Читать книгу 11 fantastische Horror-Romane zum Fest - A. F. Morland - Страница 102

Оглавление

20


Eine Falle also, dachte Tony Ballard, als Usting davonrannte. Er sah den Kerl zwischen den Büschen verschwinden – und nun hörte er seinen grellen Schrei, ohne zu wissen, was diesen Mann so sehr entsetzte.

Schnell wirbelte Tony herum.

Es war ratsam, schleunigst ins Dorf zurückzueilen. Kaum hatte er sich umgedreht, da stockte ihm der Atem. Was er sah, überstieg sein menschliches Begriffsvermögen.

Er sah sich vierzehn Hexen gegenüber.

Sie schienen sich zu spiegeln, denn eigentlich sollten es ja nur sieben Hexen sein. Doch in diesem Fall handelte es sich um vierzehn Satansbräute, die ihm mit hasserfüllten Augen und grausam verzerrten Gesichtern entgegenstarrten.
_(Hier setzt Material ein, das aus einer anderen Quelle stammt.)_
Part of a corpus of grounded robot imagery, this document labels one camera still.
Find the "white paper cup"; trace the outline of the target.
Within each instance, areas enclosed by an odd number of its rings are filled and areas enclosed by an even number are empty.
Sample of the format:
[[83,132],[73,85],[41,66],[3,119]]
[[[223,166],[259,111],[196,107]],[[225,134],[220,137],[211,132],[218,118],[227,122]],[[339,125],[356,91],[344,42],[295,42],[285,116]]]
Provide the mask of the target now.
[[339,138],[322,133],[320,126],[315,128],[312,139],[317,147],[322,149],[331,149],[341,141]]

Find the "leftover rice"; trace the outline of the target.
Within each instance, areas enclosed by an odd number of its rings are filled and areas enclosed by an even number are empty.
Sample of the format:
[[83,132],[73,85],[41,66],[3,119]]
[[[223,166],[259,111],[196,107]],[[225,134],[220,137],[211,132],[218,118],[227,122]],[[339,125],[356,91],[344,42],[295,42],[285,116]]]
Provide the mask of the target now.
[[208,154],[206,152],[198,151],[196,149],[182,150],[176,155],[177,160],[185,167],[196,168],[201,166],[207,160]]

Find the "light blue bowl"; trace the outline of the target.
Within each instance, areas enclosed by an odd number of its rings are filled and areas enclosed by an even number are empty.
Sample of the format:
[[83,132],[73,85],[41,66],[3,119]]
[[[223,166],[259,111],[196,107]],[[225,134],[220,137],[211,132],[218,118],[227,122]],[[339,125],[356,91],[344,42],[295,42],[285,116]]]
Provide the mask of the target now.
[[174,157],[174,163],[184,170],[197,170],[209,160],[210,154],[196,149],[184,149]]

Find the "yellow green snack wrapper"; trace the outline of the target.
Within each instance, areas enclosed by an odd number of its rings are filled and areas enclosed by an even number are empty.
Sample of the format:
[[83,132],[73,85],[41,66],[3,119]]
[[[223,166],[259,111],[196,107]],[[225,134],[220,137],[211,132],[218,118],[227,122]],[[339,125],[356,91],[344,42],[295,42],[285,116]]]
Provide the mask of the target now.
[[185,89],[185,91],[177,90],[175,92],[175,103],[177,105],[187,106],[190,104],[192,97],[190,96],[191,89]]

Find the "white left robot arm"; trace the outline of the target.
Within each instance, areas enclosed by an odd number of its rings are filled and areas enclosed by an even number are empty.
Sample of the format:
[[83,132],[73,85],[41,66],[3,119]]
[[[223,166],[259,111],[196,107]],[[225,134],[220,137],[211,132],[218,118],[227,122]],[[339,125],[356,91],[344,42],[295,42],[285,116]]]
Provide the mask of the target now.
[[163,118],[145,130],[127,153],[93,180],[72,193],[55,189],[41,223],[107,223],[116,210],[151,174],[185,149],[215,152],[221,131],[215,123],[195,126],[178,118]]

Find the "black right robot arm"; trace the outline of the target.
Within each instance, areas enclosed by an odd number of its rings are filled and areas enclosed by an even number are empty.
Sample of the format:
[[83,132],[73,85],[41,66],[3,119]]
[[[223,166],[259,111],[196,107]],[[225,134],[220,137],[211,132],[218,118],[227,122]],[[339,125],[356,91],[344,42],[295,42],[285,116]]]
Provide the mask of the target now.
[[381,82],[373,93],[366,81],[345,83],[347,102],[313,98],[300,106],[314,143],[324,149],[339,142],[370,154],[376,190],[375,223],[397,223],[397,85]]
Sie bildeten eine schmale Gasse.

»Tony Ballard!«, riefen sie ihm aufgeregt zu. »Fein, dass du gekommen bist, Anthony Ballard.«

Der Inspektor bebte innerlich vor Aufregung. Es stand schlimm um ihn.

Jede der Hexen hielt eine glühende Rute in der Hand. Er ahnte, was das zu bedeuten hatte, sträubte sich aber noch verzweifelt dagegen, es als wahr und unabwendbar anzusehen.

»Anthony Ballard!«, fauchten die Hexen und zeigten ihm ihre scharfen Zähne. »Sterben wirst du, Nachfahre des Henkers! Deinetwegen kommen wir in dieses Dorf!«

Die Klemme, in der Tony steckte, begann ihm entsetzliche Angst zu machen.

Er war an und für sich ein unerschrockener, furchtloser Mann. Doch das hier war ihm entschieden zu viel. Außerdem wusste er, dass noch kein Ballard die Begegnung mit diesen Schauergestalten überlebt hatte.

»Wir werden dich umbringen!«, zischten die Hexen begeistert. Einige lachten.

Ihr Gegenüber lachte und warf den Kopf genauso zurück wie sie. Weil sie sich in der Luft spiegelten.

Es gab kaum einen Ausweg aus dieser gefährlichen Situation.

Hinter Tony war das Moor. Jeder Schritt in diese Richtung hätte ihm zum Verhängnis werden können.

Vor ihm standen die sieben Hexen, die sich auf eine unheimliche Weise verdoppelt hatten. Sie wippten mit ihren glühenden Ruten und warteten darauf, dass er zu ihnen kam.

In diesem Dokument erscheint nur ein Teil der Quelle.